Lisa Weidenfeld of The A.V. Club gave the episode an A− grade, writing that "Tatiana Maslany’s acting justifiably gets endless kudos for this show, but it’s always worth giving credit to the makeup and costume department as well. As Beth, she looked haunted, exhausted, and ill, with tangled hair and a wardrobe that suggested a Type A personality that’s collapsed in on itself. Sarah may have had similar enough hair to slip into Beth’s identity, but in only a few scenes, the show quickly established how little that should have fooled anyone. Den of Geek critic Marc Buxton praised "the absolute brilliance of Tatiana Maslany" and the "ballsy move" of crafting the season premiere as a flashback episode. He went further to say, "somehow, this episode is the most gripping and intense installment of Orphan Black that I’ve watched in years. You may think you’ll be disappointed that your favorites are nowhere to be seen, but relax, five minutes of watching Maslany playing Beth in the cop’s final days, you will be riveted." Caroline Framke for Vox praised the episode's return to the simplicity of the first season. She criticized the convoluted nature of the third season's storytelling. She wrote, "it's so promising that the fourth season premiere takes a deep breath and a significant step back from Orphan Blacks preexisting, overlapping stories. In a risky move, "The Collapse of Nature" holds off on forging ahead from where the show left off to travel back in time, all the way back to the beginning. It's the smartest move Orphan Black has made in ages". She summarized her thoughts as a whole saying that the show "lost some viewers last season as it kept burrowing ever deeper into its own mythology. When the show is off its game, it's a confused jumble of sci-fi nonsense and good intentions. But when Orphan Black is good, it's a laser-focused, hyper-imaginative gem. If this fourth season can sweep aside some of the clutter and find its surreal, fiercely intelligent core again, there's no reason to believe it will be anything other than great."

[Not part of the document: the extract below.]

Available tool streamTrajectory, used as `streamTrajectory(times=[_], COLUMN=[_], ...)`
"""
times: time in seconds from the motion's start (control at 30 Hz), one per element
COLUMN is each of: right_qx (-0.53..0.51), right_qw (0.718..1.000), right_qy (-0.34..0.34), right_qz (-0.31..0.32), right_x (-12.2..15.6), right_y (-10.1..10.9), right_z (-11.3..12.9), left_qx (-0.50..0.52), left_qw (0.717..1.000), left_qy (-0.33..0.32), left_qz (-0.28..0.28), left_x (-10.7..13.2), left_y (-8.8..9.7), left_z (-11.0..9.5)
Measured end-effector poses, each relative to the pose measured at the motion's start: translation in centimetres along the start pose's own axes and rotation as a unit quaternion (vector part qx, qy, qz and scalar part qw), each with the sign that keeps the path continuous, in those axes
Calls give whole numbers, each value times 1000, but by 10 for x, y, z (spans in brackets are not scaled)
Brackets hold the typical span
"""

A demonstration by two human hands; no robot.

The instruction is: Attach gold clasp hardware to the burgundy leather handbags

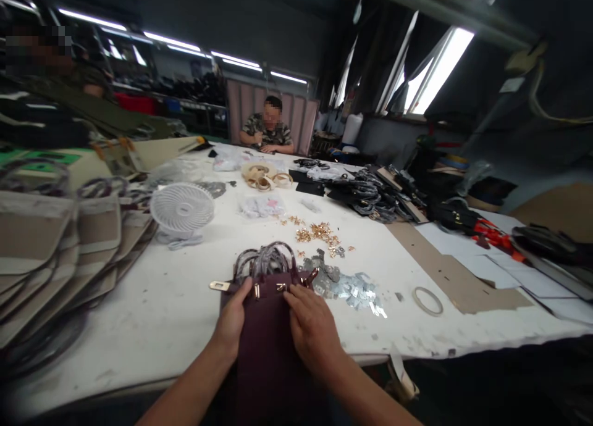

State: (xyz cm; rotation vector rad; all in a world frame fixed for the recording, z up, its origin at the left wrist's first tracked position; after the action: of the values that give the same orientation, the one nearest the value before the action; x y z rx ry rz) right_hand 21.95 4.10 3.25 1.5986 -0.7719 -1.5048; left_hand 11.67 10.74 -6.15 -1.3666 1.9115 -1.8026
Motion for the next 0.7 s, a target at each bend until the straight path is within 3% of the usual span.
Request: streamTrajectory(times=[0.07,0.17,0.23,0.33,0.47,0.6,0.7], right_qx=[-23,-22,-22,-48,-116,-218,-357], right_qw=[998,998,999,997,987,966,932], right_qy=[-19,-17,-12,-10,16,36,16], right_qz=[-56,-54,-41,-56,-111,-134,-56], right_x=[10,16,12,-1,-29,-59,-86], right_y=[29,56,67,83,117,163,174], right_z=[0,25,51,86,124,150,158], left_qx=[24,27,25,30,17,-15,-41], left_qw=[999,997,995,983,936,920,895], left_qy=[33,24,-24,-151,-321,-336,-365], left_qz=[20,72,94,100,144,202,254], left_x=[21,52,72,110,184,235,259], left_y=[-13,-40,-57,-77,-101,-124,-136], left_z=[4,-1,-14,-45,-81,-88,-100])
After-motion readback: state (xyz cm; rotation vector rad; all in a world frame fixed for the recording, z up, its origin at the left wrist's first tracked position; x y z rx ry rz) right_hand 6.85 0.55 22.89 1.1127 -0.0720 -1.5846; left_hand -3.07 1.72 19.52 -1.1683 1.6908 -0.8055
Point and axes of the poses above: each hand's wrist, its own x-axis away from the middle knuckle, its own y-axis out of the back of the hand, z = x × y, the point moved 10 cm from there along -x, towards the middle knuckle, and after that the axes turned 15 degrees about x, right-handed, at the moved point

Noem Cohen of The New York Observer praised the episode saying, "Orphan Black uses the unique qualities of its narrative, and especially Maslany's tremendous performance, to play with our expectations, to make us question ideas we take for granted." In a more critical review, Max Nicholson of IGN rated the episode a 7.8 out of 10, indicating a "good" episode. While he praised the Beth-centric plot that allowed viewers to see key moments leading up to her suicide, the intriguing Neolutionist mystery, and the "back to basics" storyline which offered ties to the first season, he also felt that too much of the plot was retread of moments already experienced, and he decried many of the episode cameos, such as Olivier and Felix, as "pointless and fan-servicey." However, overall, he felt that the episode was a "smart move" after the "muddled ending of season 3."